OP - it'll be interesting to see how he replies!

I wouldn't be prepared to negotiate re DS's School Fees either. You agreed you would send your children to Private School. You can't send the oldest & not the youngest - that's completely unfair on them (unless there are other reasons for it eg suitability).

He chose to enter into another relationship and one that came with two children, he then chose to have another child. He did all of that knowing he had a financial commitment to his children. It really doesn't matter who it's to, or what it's for, it's an existing financial commitment. It's up to him how he continues to finance it. HOW NOT IF.

GDragon · 10/07/2016 20:25

Renotry Shock You know what my username stands for Shock I've never met another adult who gets it Shock GD/Seungri all the way

OP posts:
ExtraHotLatteToGo · 10/07/2016 20:27

Sorry, I know you said you would pay for DS, what I meant was HE can't say I'll pay for DD but not for DS.

MiddleClassProblem · 10/07/2016 20:31

Enkopkaffetak I think your situation sounded much tougher. In this one though l, OP is not related to any of the other children although her dcs are. It's different if one was hers and she was spoiling the others as was the case with you, being your dad spoiling your step sister. That sounds extremely harsh Flowers

MeAndMy3LovelyBoys · 10/07/2016 20:33

You seem quite smug about number one OP. His wife runs your kids to multiple activities each week? I can see why she is miffed off about that tbh. Taxi service springs to mind.
You already know that they're struggling yet you suggest he cuts his hours when he really can't. Are you in any position to take your kids yourself, or is it a case of his day his problem?

Personally I think she should stop doing it and if they don't make it because the parents are both busy then oh well.

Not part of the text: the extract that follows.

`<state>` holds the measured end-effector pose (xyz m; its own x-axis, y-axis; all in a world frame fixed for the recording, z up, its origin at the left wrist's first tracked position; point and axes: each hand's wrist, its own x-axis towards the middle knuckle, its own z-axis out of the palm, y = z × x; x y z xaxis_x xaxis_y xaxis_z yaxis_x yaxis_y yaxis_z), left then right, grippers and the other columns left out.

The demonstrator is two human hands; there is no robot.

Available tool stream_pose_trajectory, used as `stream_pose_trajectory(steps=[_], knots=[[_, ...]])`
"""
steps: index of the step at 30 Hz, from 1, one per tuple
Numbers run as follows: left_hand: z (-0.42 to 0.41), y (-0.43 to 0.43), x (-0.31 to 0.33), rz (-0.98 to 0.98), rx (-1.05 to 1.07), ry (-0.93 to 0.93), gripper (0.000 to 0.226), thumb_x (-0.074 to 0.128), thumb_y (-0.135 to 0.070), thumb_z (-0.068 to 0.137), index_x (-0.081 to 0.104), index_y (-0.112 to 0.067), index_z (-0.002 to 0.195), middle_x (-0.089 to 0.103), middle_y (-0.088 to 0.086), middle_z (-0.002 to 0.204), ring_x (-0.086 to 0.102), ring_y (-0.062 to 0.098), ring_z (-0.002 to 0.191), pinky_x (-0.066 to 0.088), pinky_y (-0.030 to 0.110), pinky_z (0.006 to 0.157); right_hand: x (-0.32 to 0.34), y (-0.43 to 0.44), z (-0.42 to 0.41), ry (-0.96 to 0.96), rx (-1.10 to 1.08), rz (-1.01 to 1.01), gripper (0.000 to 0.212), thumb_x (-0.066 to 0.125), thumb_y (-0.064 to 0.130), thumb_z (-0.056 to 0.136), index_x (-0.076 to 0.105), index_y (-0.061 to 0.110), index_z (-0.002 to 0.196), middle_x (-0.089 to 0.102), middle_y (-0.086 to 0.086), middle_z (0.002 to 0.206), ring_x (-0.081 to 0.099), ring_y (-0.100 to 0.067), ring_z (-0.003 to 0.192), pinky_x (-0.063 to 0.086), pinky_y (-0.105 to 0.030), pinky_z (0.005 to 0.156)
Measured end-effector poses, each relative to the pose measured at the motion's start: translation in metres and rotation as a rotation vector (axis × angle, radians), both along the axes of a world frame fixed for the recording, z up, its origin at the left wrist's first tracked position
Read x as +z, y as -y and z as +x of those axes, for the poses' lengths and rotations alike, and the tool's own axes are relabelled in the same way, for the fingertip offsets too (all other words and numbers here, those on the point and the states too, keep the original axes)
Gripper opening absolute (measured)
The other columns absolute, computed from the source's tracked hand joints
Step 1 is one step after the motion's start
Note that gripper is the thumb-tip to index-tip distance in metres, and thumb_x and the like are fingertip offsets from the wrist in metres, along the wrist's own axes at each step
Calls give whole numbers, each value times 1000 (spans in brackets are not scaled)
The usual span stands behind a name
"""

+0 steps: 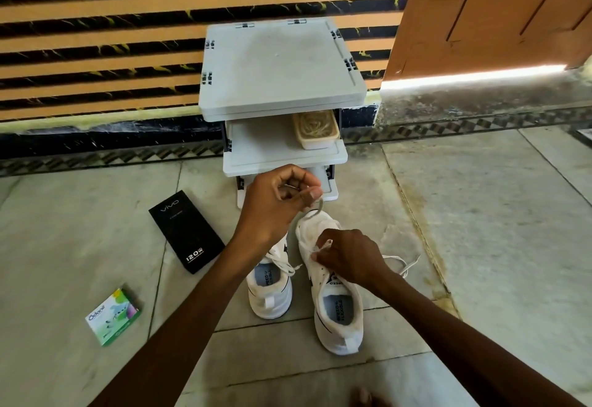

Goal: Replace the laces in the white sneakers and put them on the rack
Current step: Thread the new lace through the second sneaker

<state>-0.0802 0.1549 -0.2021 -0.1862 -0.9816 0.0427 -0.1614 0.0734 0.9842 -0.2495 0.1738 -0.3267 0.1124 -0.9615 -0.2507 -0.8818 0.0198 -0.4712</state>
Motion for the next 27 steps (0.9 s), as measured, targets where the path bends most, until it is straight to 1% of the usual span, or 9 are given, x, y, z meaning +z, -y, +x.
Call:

ExtraHotLatteToGo · 10/07/2016 20:35

1: Brilliant answer!
2: Yep 8. 'I'm not your Mum' is all he needed to say.
3: Teenager, Wales, to visit family. He's surprised she's not jumping for joy?
4: Does he mean let the other children use their things whenever they want to? I don't make siblings do that. Their things are their things to choose to lend or not. Sharing isn't all it's cracked up to be. As long as they share communal stuff & food nicely, job done.

Maybe DW was listening in.

EverySongbirdSays · 10/07/2016 20:37

I infer from 4 that the DC and DSC are fighting over possessions belonging to your DC an iPad for example.

It isn't solely your job to teach them to share Hmm

ExtraHotLatteToGo · 10/07/2016 20:39

His kids
His day
His problem

How he & his DW sort out their childcare is up to them, but when you have 50/50 care it's your responsibility to get your kids to their activities on your weeks.

Either DW takes them, ExDh changes his hours, or he hires after school help.